**What you should do:** Take the lines below from the one with "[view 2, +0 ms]" through the one with "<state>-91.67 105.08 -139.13" and print only them, exactly. Don't print the pictures.

———

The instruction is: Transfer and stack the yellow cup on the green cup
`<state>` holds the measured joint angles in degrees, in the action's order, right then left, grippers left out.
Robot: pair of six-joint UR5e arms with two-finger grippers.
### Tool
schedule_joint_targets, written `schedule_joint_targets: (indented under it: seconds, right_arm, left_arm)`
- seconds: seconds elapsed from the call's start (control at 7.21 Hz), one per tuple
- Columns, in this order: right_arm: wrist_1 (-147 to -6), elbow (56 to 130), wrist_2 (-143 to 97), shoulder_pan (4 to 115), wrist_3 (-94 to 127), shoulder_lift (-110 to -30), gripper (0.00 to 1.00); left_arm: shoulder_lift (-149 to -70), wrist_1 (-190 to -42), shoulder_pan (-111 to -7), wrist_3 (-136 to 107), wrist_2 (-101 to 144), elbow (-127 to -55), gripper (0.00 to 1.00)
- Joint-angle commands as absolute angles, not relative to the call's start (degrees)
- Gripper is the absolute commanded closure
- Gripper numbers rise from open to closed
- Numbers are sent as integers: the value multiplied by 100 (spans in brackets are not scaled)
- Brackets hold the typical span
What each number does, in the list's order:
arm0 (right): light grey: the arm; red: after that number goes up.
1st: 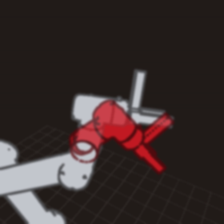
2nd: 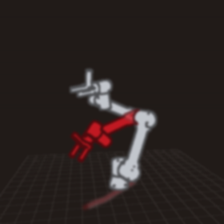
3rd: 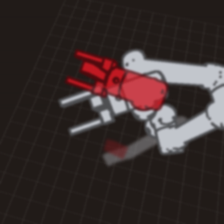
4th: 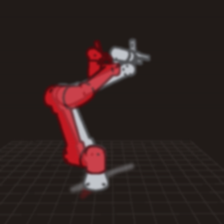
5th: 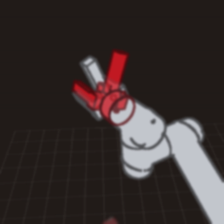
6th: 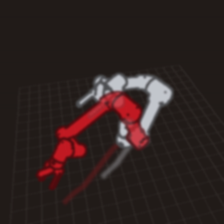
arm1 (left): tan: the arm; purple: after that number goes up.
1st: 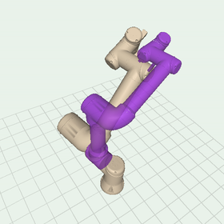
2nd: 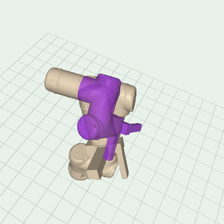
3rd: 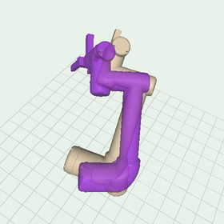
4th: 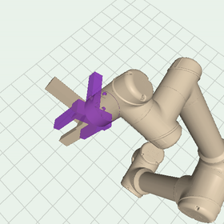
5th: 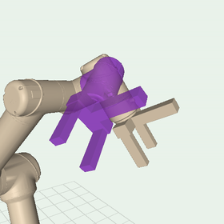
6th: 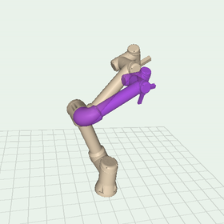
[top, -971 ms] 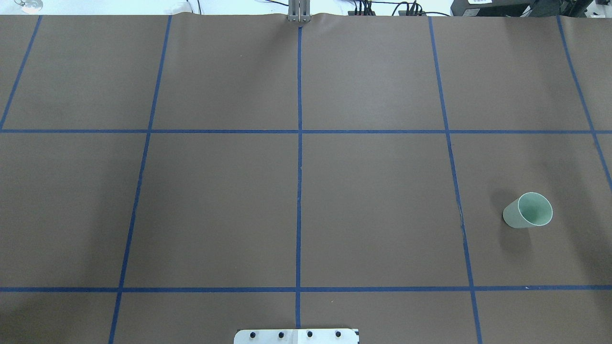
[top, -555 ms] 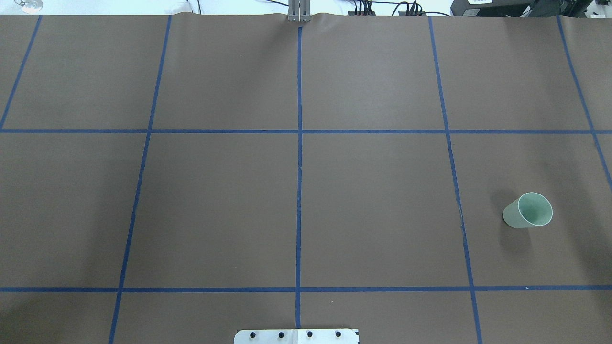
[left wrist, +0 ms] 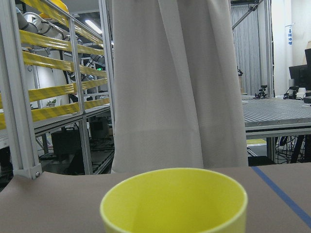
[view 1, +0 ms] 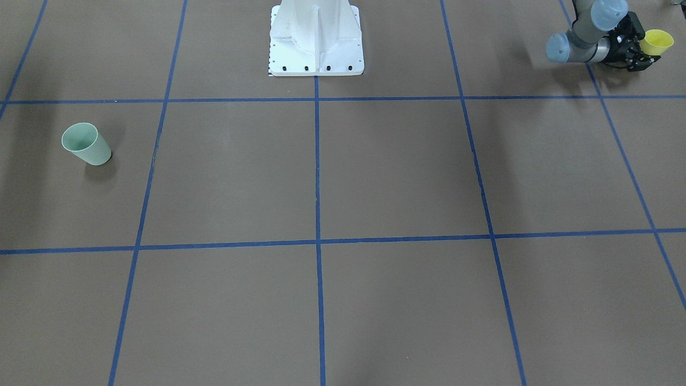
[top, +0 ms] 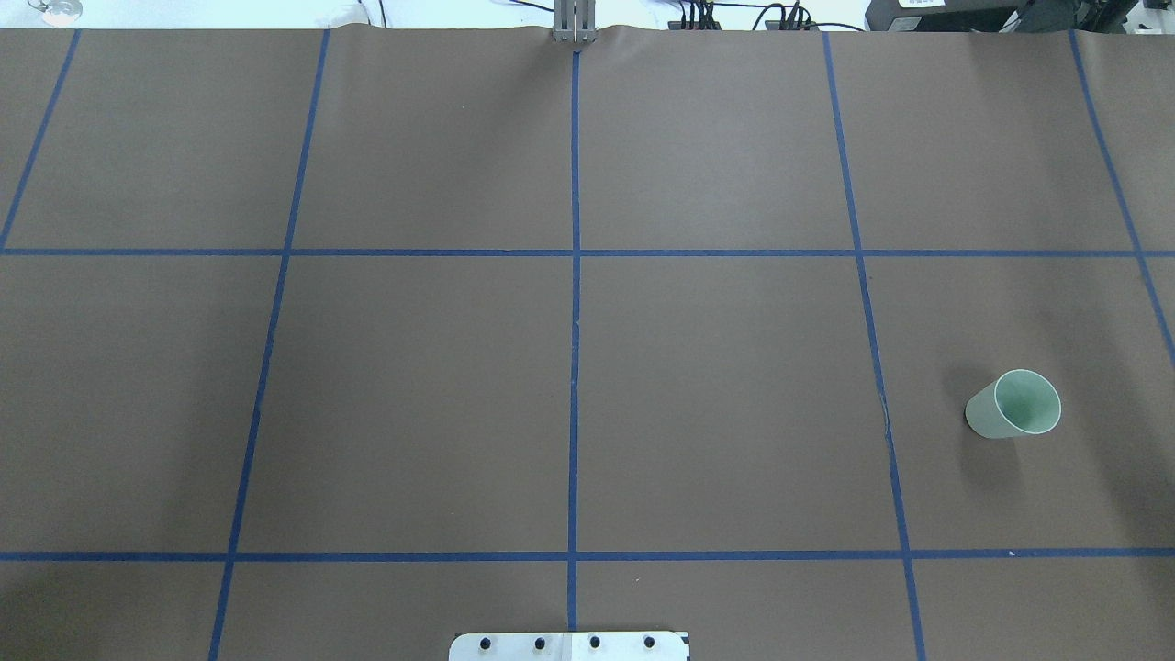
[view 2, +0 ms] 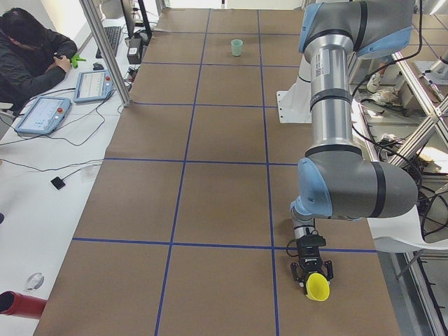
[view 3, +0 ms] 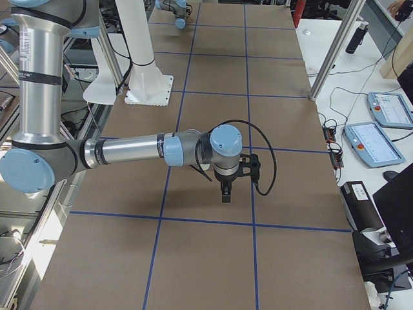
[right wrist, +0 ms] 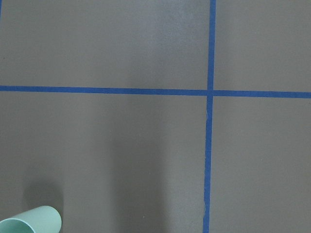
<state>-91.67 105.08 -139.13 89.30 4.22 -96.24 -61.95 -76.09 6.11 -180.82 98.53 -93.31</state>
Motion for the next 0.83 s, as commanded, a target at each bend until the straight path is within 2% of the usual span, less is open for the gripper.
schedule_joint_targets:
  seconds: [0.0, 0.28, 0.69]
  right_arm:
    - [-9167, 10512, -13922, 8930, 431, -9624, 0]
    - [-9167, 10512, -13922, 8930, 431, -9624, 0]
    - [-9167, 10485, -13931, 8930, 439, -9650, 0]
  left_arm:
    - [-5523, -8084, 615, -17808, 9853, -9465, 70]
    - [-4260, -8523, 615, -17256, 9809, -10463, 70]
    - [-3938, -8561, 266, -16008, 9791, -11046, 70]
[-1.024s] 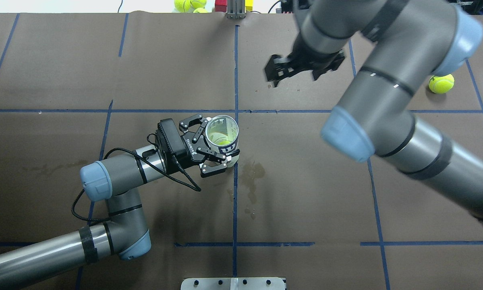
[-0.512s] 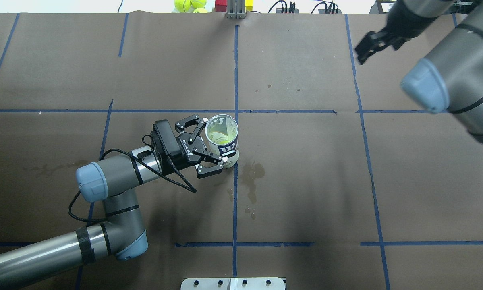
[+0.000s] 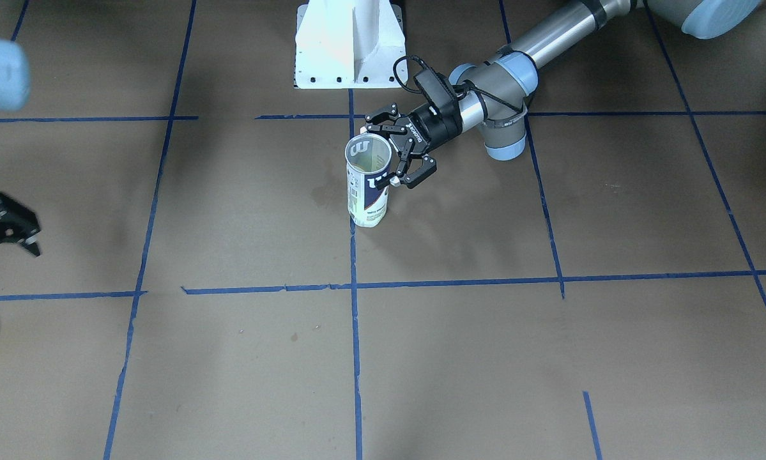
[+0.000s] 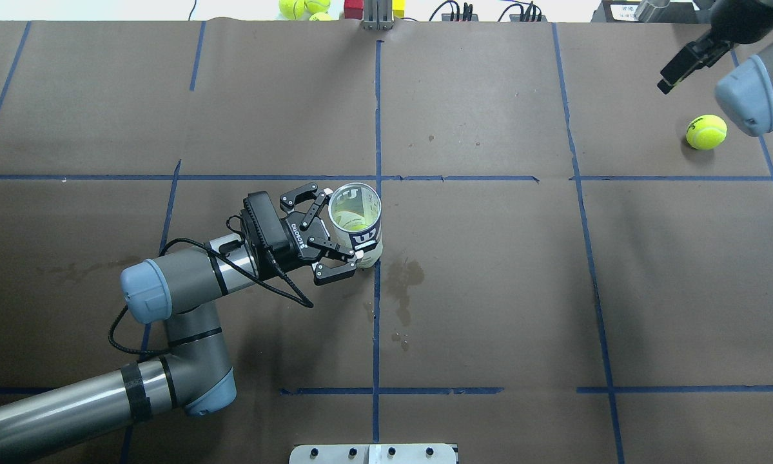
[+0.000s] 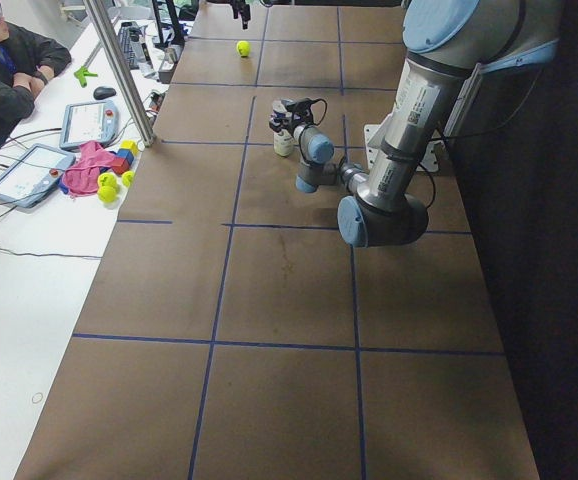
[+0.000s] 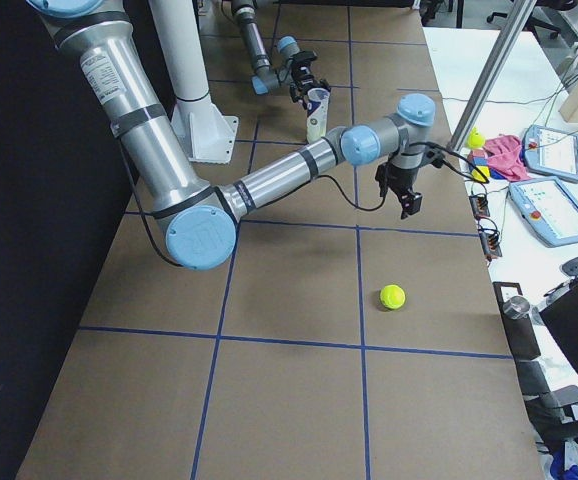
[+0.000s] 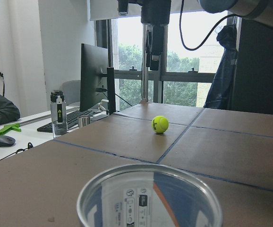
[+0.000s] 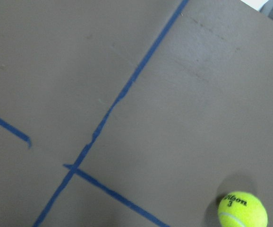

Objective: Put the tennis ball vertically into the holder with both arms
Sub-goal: 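Grasp the second tennis ball with the right gripper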

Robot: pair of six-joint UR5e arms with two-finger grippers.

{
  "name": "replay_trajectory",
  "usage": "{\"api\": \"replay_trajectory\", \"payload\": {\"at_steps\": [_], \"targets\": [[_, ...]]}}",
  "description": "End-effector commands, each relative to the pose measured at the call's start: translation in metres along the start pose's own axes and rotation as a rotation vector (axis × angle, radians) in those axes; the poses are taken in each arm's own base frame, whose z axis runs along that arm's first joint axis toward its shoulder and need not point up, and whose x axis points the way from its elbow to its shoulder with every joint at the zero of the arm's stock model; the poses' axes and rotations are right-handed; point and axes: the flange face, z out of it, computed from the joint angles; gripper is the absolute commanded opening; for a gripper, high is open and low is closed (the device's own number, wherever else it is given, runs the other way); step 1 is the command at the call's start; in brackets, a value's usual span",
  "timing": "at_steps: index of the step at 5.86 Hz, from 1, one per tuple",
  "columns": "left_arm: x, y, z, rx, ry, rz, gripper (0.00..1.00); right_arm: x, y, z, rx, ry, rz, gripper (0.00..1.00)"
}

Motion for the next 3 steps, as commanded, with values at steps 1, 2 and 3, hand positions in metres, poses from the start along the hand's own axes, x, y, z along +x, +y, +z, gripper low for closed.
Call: {"api": "replay_trajectory", "payload": {"at_steps": [1, 2, 3], "targets": [[0.0, 0.001, 0.0, -0.002, -0.001, 0.002, 1.0, 0.083, 0.037, 0.071, 0.029, 0.01, -0.063, 0.99], [0.0, 0.001, 0.0, -0.002, -0.001, 0.002, 1.0, 0.101, 0.056, 0.096, -0.017, 0.005, -0.081, 0.99], [-0.001, 0.001, 0.0, -0.001, -0.002, 0.004, 1.0, 0.109, 0.078, 0.108, -0.026, 0.005, -0.074, 0.99]]}}
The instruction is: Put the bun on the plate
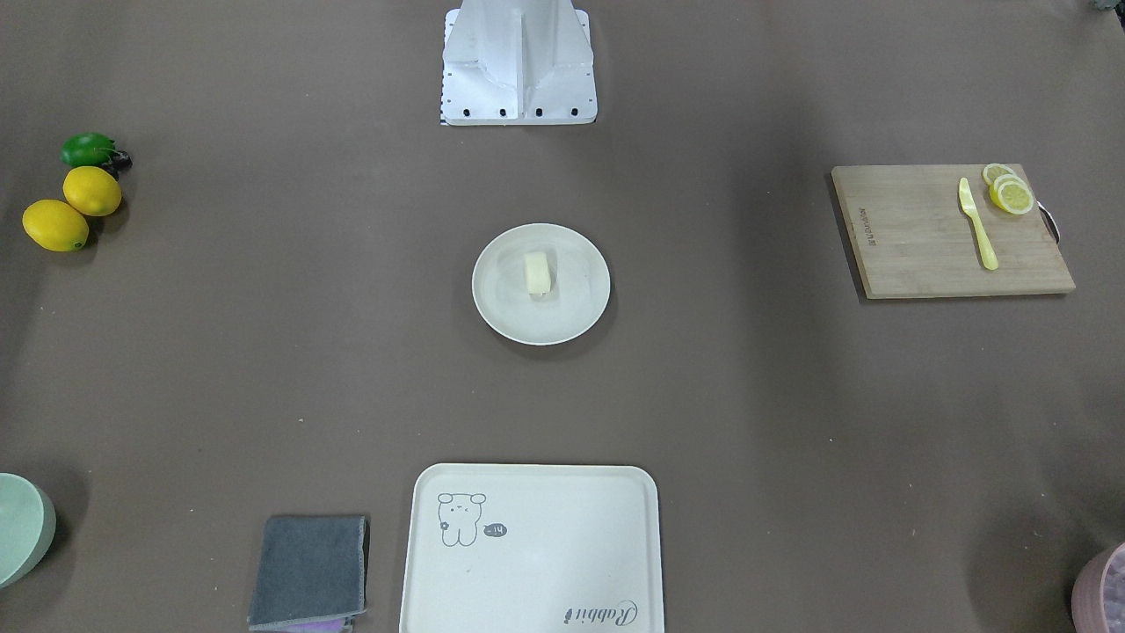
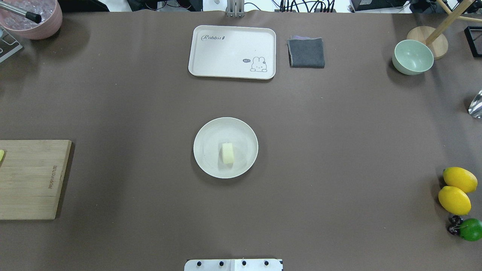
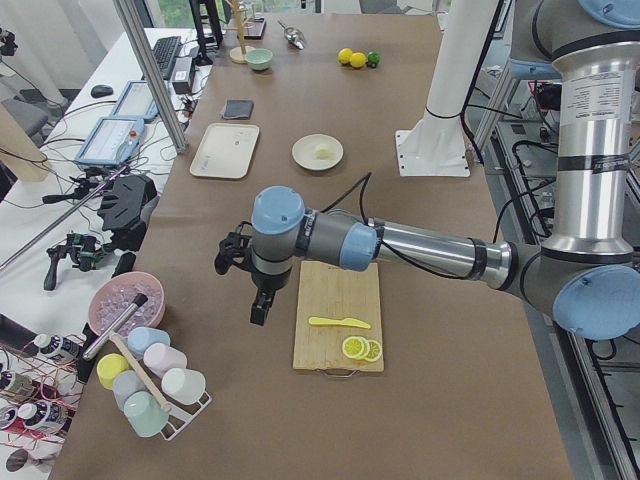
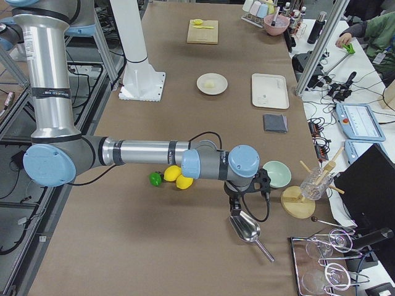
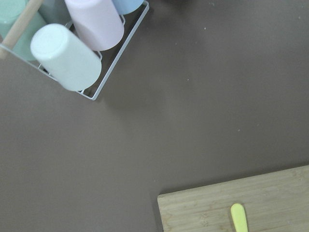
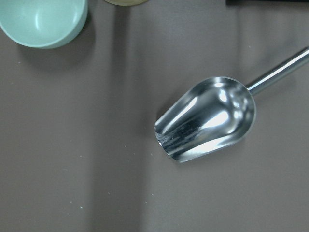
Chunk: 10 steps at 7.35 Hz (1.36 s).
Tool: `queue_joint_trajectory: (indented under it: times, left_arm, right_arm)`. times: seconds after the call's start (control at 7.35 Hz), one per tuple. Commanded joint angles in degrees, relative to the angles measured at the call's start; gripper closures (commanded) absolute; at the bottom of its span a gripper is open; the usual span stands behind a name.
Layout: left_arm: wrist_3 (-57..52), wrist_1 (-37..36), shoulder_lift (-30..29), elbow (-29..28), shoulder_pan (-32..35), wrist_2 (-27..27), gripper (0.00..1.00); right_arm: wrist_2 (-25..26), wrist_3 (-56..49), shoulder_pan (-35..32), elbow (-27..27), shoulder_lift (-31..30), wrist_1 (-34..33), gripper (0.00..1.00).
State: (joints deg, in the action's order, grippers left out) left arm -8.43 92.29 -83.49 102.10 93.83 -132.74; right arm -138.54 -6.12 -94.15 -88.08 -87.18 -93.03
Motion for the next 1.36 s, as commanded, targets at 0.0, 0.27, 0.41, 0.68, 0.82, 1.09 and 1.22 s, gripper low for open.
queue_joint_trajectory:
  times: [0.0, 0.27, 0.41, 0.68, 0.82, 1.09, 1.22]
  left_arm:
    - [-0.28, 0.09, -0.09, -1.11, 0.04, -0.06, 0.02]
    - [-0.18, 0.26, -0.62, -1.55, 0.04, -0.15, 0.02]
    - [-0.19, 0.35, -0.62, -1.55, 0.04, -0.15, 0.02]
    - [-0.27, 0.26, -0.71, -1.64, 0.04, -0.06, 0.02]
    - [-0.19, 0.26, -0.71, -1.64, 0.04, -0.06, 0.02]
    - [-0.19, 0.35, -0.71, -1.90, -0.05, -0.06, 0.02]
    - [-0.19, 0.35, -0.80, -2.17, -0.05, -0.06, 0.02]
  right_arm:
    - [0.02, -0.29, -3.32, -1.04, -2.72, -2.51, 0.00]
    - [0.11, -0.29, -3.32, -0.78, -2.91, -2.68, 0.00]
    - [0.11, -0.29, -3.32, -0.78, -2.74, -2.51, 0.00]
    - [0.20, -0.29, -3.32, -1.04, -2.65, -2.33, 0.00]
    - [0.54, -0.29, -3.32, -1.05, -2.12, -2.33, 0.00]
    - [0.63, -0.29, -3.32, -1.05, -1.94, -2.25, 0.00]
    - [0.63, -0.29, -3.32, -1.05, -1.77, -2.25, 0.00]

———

**Response for this exercise:**
[view 2, +0 ms] 
[view 3, +0 ms] 
[right wrist, +0 ms] 
<state>-91.67 105.08 -139.13 89.30 4.22 -96.24 -61.95 -76.09 6.11 -180.82 98.53 -93.31</state>

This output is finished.